**Problem details**
Those lines of the data that hold the word "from" are to be copied out.

**Data section**
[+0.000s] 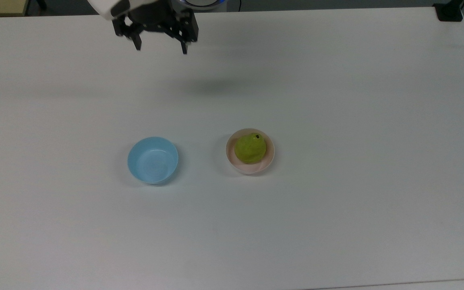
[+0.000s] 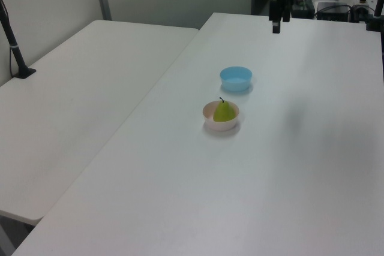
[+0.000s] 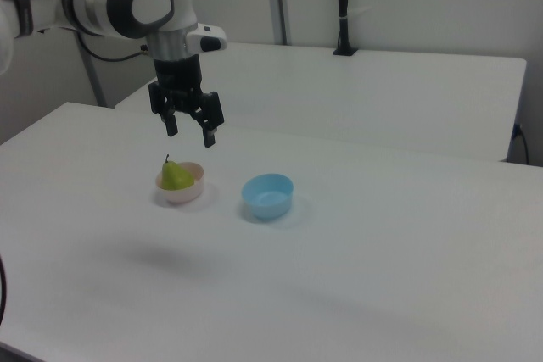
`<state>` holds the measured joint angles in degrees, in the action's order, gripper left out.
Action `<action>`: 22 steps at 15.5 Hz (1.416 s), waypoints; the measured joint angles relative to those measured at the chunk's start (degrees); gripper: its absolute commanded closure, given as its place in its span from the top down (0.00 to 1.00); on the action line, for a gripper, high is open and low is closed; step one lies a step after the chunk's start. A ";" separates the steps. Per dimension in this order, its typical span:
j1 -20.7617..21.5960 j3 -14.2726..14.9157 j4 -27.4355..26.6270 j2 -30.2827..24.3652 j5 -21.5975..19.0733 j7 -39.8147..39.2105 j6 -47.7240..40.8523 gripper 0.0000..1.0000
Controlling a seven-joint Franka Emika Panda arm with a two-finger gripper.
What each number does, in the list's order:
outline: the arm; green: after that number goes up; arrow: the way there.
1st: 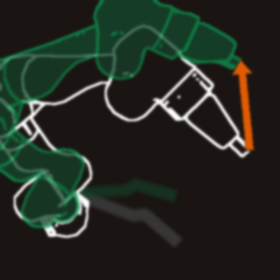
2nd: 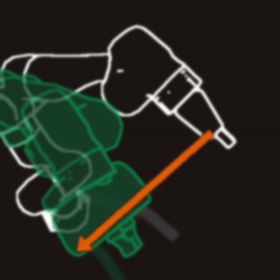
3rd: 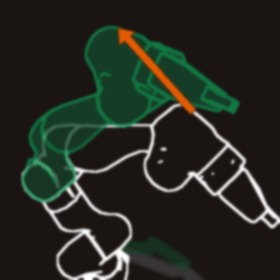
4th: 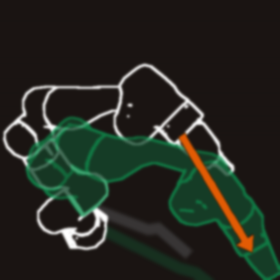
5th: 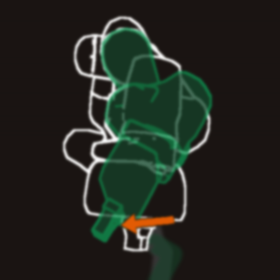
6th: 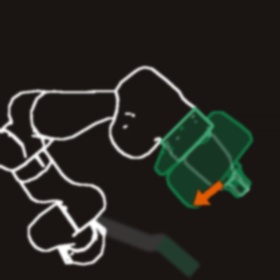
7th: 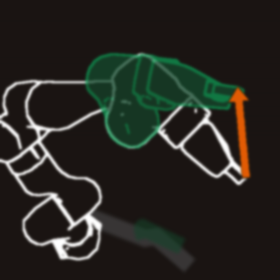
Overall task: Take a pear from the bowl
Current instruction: 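Move the open gripper down over the green pear in the pink bowl, then lower the gripper around the pear and close the fingers on it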
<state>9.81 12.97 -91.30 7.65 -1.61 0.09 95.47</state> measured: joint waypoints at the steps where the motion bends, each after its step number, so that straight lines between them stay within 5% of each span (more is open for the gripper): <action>1: 1.26 0.47 1.10 1.59 -0.32 0.00 1.25 1.00; 8: 9.38 0.94 5.59 14.82 -4.01 0.08 15.96 1.00; 15: 15.22 1.02 6.25 20.30 -4.43 0.08 19.63 1.00; 22: 16.04 1.05 6.32 24.57 -4.42 0.06 23.13 1.00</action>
<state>25.84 14.02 -84.98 32.21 -6.03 0.15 118.61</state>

**Task solution**
Action `<action>`: 22 steps at 15.5 Hz (1.416 s), waypoints; the measured joint angles relative to those measured at the chunk's start (degrees); gripper: its absolute commanded closure, given as its place in its span from the top down (0.00 to 1.00); on the action line, for a gripper, high is open and low is closed; step one lies a step after the chunk's start. A ";" separates the steps. Per dimension in this order, its typical span:
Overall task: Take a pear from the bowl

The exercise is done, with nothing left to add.